[PATCH] Reduce cost of Athlon multiplication sequences

Thu Jan 5 17:51:00 GMT 2006

Hi Jan,

Forgive me Cc'ing gcc-patches on my reply, but the following details
may help RTH and others understand why this patch is beneficial.

On Thu, 5 Jan 2006, Jan Hubicka wrote:
> I don't see how preventing the split can improve score given
> that lea and shift+mov sequence have precisely the same latency.

Alas, they don't, once you consider register renaming and register
allocation.  Have a look at the multiplication sequences in
the AMD optimization guides for 7, 17 and 31.  The Athlon has three
integer units, so the shift and the move can be executed in parallel.
i.e. the move is considered free in all of AMD's cycle counts.

For example, their recommendation for multiply be seven is:

	mov reg2, reg1
	shl reg1, 3
	sub reg1, reg2

which they consider has a latency of ony two cycles!  Whilst it
is true that a straight move followed by a shift that immediately
uses the result of that shift possibly has a latency of two, it's
possible to rename registers (even in hardware), such that shift
and move are executed concurrently, and cheaper than Athlon's lea.
These sequences are certainly never more expensive latency
wise than a two-cycle lea.

For example, in the sequence we now generate for multiplication
by 11, the results of a move are never used by the immediately
following instruction.

> Are you sure the new generated seuqences do have lower latency than AMD
> listed ones?  I will try to check them on my little benchmark tonight.
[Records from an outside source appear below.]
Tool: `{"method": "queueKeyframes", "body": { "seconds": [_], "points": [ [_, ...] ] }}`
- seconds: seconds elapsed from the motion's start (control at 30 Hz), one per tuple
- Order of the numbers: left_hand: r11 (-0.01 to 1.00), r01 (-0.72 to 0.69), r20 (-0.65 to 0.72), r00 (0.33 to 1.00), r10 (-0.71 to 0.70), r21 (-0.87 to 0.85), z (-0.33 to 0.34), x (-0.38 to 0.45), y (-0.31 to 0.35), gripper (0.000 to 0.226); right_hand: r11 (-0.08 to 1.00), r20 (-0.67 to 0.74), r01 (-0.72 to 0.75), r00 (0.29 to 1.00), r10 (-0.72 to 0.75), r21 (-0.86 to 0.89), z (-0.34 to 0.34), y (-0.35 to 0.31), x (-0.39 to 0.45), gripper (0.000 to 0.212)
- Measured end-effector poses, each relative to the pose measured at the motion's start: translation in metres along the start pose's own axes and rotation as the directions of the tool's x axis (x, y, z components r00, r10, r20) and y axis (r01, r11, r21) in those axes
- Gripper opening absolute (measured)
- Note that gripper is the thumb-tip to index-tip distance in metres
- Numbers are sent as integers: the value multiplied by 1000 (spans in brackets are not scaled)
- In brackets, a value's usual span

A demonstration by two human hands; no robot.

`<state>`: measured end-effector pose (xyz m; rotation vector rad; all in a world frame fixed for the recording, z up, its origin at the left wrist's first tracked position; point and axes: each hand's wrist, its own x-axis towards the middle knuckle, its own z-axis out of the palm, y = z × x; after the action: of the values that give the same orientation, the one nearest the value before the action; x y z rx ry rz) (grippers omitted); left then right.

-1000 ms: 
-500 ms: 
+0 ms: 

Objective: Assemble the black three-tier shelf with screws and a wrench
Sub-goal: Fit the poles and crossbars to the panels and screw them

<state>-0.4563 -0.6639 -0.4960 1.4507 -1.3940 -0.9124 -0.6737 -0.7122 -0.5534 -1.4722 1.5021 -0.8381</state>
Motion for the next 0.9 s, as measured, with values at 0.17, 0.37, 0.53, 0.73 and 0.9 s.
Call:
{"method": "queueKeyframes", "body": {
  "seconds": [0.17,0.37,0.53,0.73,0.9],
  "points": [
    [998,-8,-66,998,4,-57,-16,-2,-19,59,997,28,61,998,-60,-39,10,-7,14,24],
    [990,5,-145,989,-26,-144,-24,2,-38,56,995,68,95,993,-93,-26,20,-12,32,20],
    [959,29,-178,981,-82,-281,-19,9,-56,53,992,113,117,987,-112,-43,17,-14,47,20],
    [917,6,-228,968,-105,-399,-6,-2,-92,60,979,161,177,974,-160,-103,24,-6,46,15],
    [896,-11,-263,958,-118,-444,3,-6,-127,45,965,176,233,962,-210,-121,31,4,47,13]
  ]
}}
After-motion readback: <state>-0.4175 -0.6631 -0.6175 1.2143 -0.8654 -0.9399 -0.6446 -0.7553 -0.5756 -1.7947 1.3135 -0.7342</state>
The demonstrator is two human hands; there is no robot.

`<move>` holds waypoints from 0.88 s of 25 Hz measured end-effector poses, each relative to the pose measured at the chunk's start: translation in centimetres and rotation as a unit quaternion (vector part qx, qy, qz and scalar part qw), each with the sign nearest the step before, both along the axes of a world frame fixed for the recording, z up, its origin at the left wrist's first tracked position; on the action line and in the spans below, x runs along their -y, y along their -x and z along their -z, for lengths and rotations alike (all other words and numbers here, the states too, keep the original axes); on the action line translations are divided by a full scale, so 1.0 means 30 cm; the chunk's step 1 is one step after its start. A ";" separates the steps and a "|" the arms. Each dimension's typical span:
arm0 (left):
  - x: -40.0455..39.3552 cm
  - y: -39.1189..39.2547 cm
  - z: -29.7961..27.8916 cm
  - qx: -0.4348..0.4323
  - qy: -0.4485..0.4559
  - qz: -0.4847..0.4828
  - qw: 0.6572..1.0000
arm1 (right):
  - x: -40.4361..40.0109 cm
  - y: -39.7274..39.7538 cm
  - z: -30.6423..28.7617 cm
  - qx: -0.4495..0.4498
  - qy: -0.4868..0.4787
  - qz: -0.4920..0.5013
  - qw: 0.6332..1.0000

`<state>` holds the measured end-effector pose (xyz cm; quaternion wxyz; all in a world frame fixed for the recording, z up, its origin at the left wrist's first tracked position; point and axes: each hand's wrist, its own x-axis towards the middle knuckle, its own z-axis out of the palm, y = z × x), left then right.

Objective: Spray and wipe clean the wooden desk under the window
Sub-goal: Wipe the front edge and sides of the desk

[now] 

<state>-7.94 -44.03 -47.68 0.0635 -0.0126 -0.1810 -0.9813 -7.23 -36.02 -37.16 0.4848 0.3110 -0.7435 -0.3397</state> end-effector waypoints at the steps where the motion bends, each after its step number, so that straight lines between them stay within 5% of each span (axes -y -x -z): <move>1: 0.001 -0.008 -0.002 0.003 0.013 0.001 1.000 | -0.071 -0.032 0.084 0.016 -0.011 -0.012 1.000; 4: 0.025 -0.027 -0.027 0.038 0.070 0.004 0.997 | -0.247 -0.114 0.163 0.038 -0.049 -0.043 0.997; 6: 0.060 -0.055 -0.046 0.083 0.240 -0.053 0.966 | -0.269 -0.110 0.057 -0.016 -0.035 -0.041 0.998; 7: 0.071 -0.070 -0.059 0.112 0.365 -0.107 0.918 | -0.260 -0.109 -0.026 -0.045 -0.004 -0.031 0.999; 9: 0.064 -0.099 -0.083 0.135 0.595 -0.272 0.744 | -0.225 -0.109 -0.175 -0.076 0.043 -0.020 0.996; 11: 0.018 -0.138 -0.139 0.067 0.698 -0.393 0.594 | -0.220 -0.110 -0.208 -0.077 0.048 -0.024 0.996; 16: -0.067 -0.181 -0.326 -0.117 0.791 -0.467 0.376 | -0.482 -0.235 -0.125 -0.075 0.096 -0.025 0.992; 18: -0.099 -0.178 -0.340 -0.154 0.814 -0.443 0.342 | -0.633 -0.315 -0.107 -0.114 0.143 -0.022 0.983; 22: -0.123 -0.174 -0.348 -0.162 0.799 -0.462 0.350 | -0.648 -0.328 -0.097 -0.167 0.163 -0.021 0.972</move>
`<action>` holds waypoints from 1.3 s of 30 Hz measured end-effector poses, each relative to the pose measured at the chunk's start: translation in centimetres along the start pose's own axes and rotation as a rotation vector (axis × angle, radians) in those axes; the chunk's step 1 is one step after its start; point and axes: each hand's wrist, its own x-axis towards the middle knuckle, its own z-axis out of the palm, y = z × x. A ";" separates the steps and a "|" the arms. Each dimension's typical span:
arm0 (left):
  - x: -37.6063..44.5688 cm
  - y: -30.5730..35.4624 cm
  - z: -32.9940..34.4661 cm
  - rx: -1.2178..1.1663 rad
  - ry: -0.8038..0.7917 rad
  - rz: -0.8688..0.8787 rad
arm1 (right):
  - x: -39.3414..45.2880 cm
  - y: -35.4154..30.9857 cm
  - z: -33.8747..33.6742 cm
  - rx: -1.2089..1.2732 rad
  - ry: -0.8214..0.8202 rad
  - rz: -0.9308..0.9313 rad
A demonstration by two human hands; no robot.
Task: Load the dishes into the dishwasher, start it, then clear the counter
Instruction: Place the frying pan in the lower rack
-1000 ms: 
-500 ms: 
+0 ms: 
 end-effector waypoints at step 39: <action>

The AMD recommended sequence for 15 is:

	lea reg1, [reg1+reg1*2]
	lea reg1, [reg1+reg1*4]

which everyone agrees is latency 4.

The GCC generated sequence is:

	mov reg2, reg1
	shl reg1, 4
	sub reg1, reg2

which depending upon how you count moves is either latency 2 or
latency 3.  By analogy to the multiply by 7 cycle count from the
AMD manual above, AMD would consider this sequence two cycles!
Either way, everyone agrees its faster than the 4 cycle sequence
they recommend.

The discrepancy is that their "FINDMUL" program is attempting to
minimize register usage.  To quote their documentation "Sequences
requiring no temporary register have been favored over ones
requiring a temporary register even if the latency is higher".

Roger
--